Downregulation of miR-181b is associated with malignant progression and poor prognosis in glioma. (A) RT-PCR was used to determine the miR-181b levels in glioma tissues (n = 74) and normal brain tissues (n = 18). **p < 0.01 versus Normal. (B) RT-PCR was used to determine the miR-181b levels in high- or low-grade glioma tissues. **p < 0.01 versus grades I–II. (C) Glioma patients with low expression of miR-181b had shorter overall survival when compared with those with high expression of miR-181b.

Figure 2

miR-181b overexpression inhibits the proliferation, migration, and invasion of glioma cells. (A) RT-PCR was used to determine the miR-181b expression in glioma cell lines (U87, SHG44, U373, and U251) compared with normal human astrocytes. **p < 0.01 versus astrocytes.

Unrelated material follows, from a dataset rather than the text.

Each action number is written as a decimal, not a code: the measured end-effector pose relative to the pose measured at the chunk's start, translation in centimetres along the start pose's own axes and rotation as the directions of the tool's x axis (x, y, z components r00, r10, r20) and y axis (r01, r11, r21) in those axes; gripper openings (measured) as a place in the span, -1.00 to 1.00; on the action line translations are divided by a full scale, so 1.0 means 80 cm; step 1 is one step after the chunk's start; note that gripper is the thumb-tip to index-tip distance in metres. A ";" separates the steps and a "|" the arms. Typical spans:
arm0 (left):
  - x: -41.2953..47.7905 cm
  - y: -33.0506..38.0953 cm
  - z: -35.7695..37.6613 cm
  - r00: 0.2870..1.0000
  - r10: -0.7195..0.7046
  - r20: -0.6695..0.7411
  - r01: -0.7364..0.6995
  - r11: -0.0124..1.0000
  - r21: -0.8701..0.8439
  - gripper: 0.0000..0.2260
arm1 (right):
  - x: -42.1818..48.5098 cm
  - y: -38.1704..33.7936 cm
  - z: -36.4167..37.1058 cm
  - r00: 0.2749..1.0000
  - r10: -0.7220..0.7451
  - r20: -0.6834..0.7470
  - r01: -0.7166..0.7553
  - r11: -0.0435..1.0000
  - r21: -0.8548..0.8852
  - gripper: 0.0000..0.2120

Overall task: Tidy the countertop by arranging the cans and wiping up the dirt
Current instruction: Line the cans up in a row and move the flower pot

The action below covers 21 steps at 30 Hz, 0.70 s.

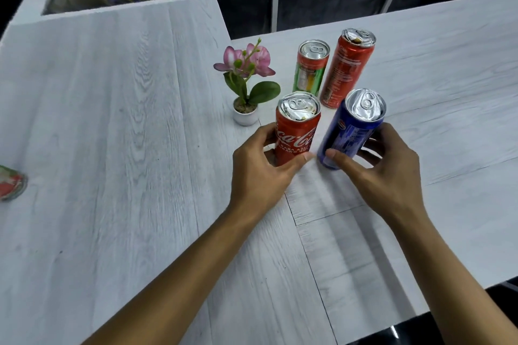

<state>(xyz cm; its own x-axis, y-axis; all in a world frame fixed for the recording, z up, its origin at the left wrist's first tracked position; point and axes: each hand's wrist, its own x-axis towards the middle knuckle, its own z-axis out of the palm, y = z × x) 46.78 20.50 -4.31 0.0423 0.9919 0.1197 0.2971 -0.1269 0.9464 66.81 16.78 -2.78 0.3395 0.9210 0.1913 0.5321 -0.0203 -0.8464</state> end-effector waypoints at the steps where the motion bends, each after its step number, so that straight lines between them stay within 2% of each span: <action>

U251 cells were transfected with miR-181b mimic or scramble miR (miR-NC). (B) RT-PCR was used to determine the miR-181b expression. (C) MTT, (D) wound healing, and (E) Transwell assays were conducted to examine cell proliferation, migration, and invasion. **p < 0.01 versus miR-NC (B–E).

Figure 3

SALL4 is a target gene of miR-181b in glioma cells. (A) The TargetScan software indicated that SALL4 was a putative target of miR-181b, and their targeting relationship was evolutionally conversed. (B) The luciferase reporter plasmids containing the wild type (WT) or mutant type (MT) of SALL4 3′-UTR were constructed. (C) The luciferase activity was significantly decreased in U251 cells cotransfected with the WT-SALL4-3′-UTR luciferase reporter plasmid and miR-181b mimic, when compared to the control group, which was eliminated by transfection with MT-SALL4-3′-UTR luciferase reporter plasmid. **p < 0.01 versus control.

Figure 4

SALL4 is upregulated in glioma, with an inverse correlation to miR-181b levels. (A) RT-PCR was used to determine the mRNA levels of SALL4 in glioma tissues and normal brain tissues. **p < 0.01 versus Normal. (B) The SALL4 mRNA levels were inversely correlated to the miR-181b levels in glioma tissues. (C) RT-PCR and (D) Western blot were used to examine the mRNA and protein levels of SALL4 in glioma cell lines (U87, SHG44, U373, and U251) compared with normal human astrocytes. **p < 0.01 versus astrocytes.

Figure 5

SALL4 is negatively regulated by miR-181b in glioma cells. (A) Western blot was used to examine the protein levels of SALL4 in U251 cells transfected with miR-181b mimic or scramble miR (miR-NC). **p < 0.01 versus miR-NC. U251 cells were transfected with the miR-181b inhibitor or negative control (NC) inhibitor. (B) RT-PCR was used to determine the miR-181b levels. (C) Western blot was used to examine the protein levels of SALL4. **p < 0.01 versus NC inhibitor (B–C).

Figure 6

SALL4 acts as a downstream effector in miR-181b-mediated malignant phenotypes of U251 cells. miR-181b-overexpressing U251 cells were transfected with SALL4 expression plasmid or blank vector. (A) RT-PCR and (B) Western blot were used to examine the mRNA and protein levels of SALL4. (C) MTT, (D) wound healing, and (E) Transwell assays were conducted to examine cell proliferation, migration, and invasion. **p < 0.01 versus miR-181b + blank.